■ Requirement ■
Each line of the material below is to be written out exactly. Leave out any picture.

■ Given information ■
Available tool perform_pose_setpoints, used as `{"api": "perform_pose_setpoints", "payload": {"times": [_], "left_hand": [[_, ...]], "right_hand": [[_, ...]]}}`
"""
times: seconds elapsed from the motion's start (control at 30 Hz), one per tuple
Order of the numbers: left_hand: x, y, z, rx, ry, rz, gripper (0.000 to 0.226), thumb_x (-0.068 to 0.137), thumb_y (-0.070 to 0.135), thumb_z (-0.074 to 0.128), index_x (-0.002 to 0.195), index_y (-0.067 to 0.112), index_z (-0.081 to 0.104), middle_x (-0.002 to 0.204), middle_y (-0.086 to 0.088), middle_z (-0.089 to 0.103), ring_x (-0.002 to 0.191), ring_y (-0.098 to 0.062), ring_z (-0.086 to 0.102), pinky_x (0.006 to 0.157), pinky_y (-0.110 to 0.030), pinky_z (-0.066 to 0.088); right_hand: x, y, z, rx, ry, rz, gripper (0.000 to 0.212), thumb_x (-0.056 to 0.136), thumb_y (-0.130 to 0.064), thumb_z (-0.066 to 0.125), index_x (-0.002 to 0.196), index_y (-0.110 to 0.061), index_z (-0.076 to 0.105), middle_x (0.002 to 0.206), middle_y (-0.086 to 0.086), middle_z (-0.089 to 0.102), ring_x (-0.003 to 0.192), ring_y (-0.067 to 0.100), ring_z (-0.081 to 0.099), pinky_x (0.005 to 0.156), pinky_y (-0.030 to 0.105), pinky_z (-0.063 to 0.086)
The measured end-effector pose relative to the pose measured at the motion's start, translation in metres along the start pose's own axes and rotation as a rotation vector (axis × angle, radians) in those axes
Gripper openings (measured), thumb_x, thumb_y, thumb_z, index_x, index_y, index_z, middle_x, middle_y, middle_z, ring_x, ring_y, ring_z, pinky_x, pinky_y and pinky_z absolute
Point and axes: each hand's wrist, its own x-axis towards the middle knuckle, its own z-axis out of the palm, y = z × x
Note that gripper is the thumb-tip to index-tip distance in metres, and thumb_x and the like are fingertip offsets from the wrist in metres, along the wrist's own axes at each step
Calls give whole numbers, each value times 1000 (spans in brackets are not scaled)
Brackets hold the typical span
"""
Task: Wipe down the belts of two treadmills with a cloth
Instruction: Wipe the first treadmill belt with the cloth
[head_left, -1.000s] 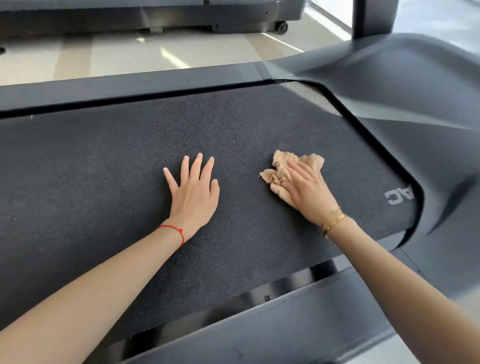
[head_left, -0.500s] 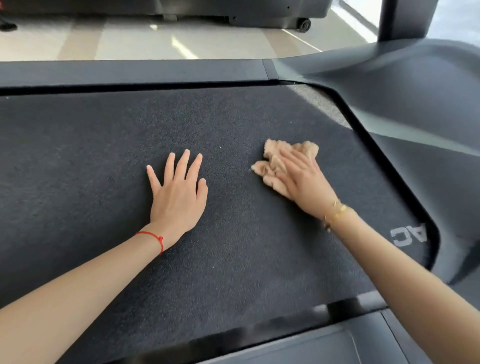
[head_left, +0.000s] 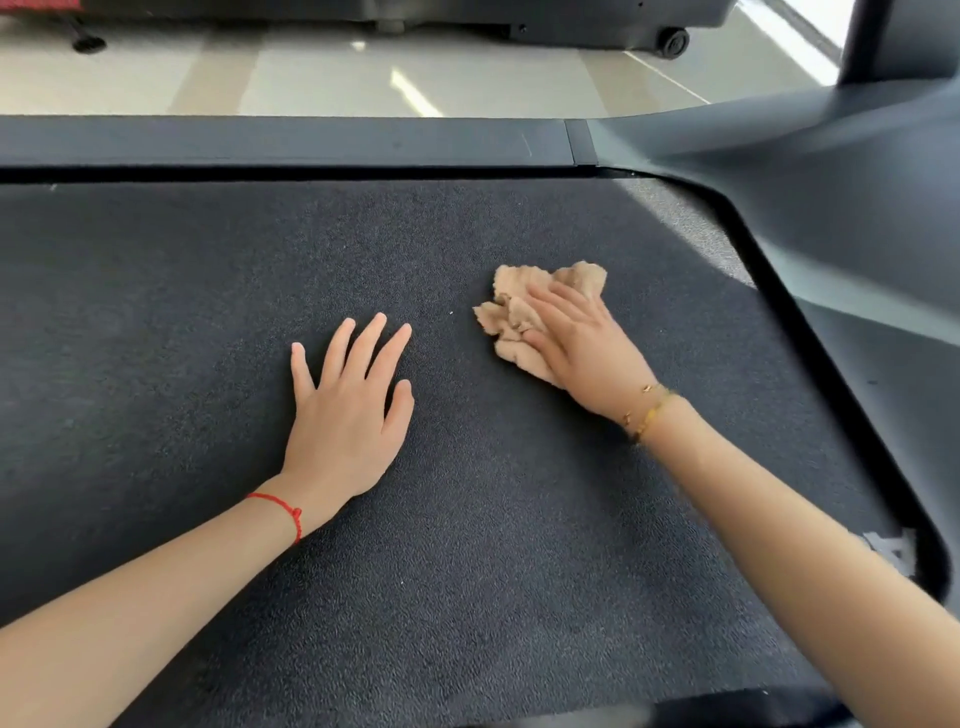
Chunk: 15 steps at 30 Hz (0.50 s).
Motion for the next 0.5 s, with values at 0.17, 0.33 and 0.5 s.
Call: {"api": "perform_pose_setpoints", "payload": {"times": [0.17, 0.33, 0.5], "left_hand": [[0, 1, 1, 16, -12, -10, 63, 96, 46, 13, 157, 30, 21, 164, 4, 20, 153, -22, 12, 118, -65, 9], [0, 1, 1, 33, -21, -11, 63, 97, 44, 14, 157, 28, 21, 164, 2, 20, 153, -23, 12, 118, -65, 10], [1, 1, 0, 11, -10, -16, 62, 97, 44, 18, 156, 29, 26, 163, 4, 23, 152, -22, 14, 118, -64, 10]], "right_hand": [[51, 54, -13, -144, -26, 192, 85, 90, -73, 14, 104, -10, 70, 116, 16, 63, 120, 39, 50, 106, 56, 32], [87, 10, -4, -85, -68, 219, 79, 84, -62, 14, 113, -10, 67, 129, 15, 59, 124, 36, 46, 109, 50, 26], [48, -45, 2, -23, -89, -2, 77, 87, -56, 18, 115, -3, 66, 126, 19, 62, 121, 40, 51, 110, 50, 22]]}}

■ Result below ■
Available tool perform_pose_setpoints, used as `{"api": "perform_pose_setpoints", "payload": {"times": [_], "left_hand": [[_, ...]], "right_hand": [[_, ...]]}}`
"""
times: seconds elapsed from the motion's start (control at 30 Hz), one per tuple
Order of the numbers: left_hand: x, y, z, rx, ry, rz, gripper (0.000 to 0.226), thumb_x (-0.068 to 0.137), thumb_y (-0.070 to 0.135), thumb_z (-0.074 to 0.128), index_x (-0.002 to 0.195), index_y (-0.067 to 0.112), index_z (-0.081 to 0.104), middle_x (-0.002 to 0.204), middle_y (-0.086 to 0.088), middle_z (-0.089 to 0.103), ring_x (-0.002 to 0.191), ring_y (-0.098 to 0.062), ring_z (-0.086 to 0.102), pinky_x (0.006 to 0.157), pinky_y (-0.110 to 0.030), pinky_z (-0.066 to 0.088); right_hand: x, y, z, rx, ry, rz, gripper (0.000 to 0.212), thumb_x (-0.056 to 0.136), thumb_y (-0.130 to 0.064), thumb_z (-0.066 to 0.125), index_x (-0.002 to 0.196), index_y (-0.110 to 0.061), index_z (-0.076 to 0.105), middle_x (0.002 to 0.206), middle_y (-0.086 to 0.086), middle_z (-0.089 to 0.102), ring_x (-0.003 to 0.192), ring_y (-0.067 to 0.100), ring_z (-0.081 to 0.099), pinky_x (0.005 to 0.156), pinky_y (-0.030 to 0.105), pinky_z (-0.063 to 0.086)
The measured end-effector pose relative to the pose measured at the motion's start, translation in metres along the start pose's own axes and rotation as a rotation vector (axis × angle, radians) in those axes
Gripper openings (measured), thumb_x, thumb_y, thumb_z, index_x, index_y, index_z, middle_x, middle_y, middle_z, ring_x, ring_y, ring_z, pinky_x, pinky_y and pinky_z absolute
Point and axes: each hand's wrist, its own x-axis towards the middle knuckle, its own z-axis out of the palm, y = z × x
Note that gripper is the thumb-tip to index-tip distance in metres, and thumb_x and the like are fingertip offsets from the wrist in metres, along the wrist's own axes at each step
Calls give whole numbers, each value times 1000 (spans in brackets are not scaled)
Brackets hold the typical span
"""
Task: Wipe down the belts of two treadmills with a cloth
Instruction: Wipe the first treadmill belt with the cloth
[head_left, -1.000s] 
[head_left, -0.500s] 
[head_left, +0.000s] 
Chunk: 15 steps at 30 Hz (0.50 s).
Motion for the next 0.5 s, with values at 0.17, 0.33 and 0.5 s.
Call: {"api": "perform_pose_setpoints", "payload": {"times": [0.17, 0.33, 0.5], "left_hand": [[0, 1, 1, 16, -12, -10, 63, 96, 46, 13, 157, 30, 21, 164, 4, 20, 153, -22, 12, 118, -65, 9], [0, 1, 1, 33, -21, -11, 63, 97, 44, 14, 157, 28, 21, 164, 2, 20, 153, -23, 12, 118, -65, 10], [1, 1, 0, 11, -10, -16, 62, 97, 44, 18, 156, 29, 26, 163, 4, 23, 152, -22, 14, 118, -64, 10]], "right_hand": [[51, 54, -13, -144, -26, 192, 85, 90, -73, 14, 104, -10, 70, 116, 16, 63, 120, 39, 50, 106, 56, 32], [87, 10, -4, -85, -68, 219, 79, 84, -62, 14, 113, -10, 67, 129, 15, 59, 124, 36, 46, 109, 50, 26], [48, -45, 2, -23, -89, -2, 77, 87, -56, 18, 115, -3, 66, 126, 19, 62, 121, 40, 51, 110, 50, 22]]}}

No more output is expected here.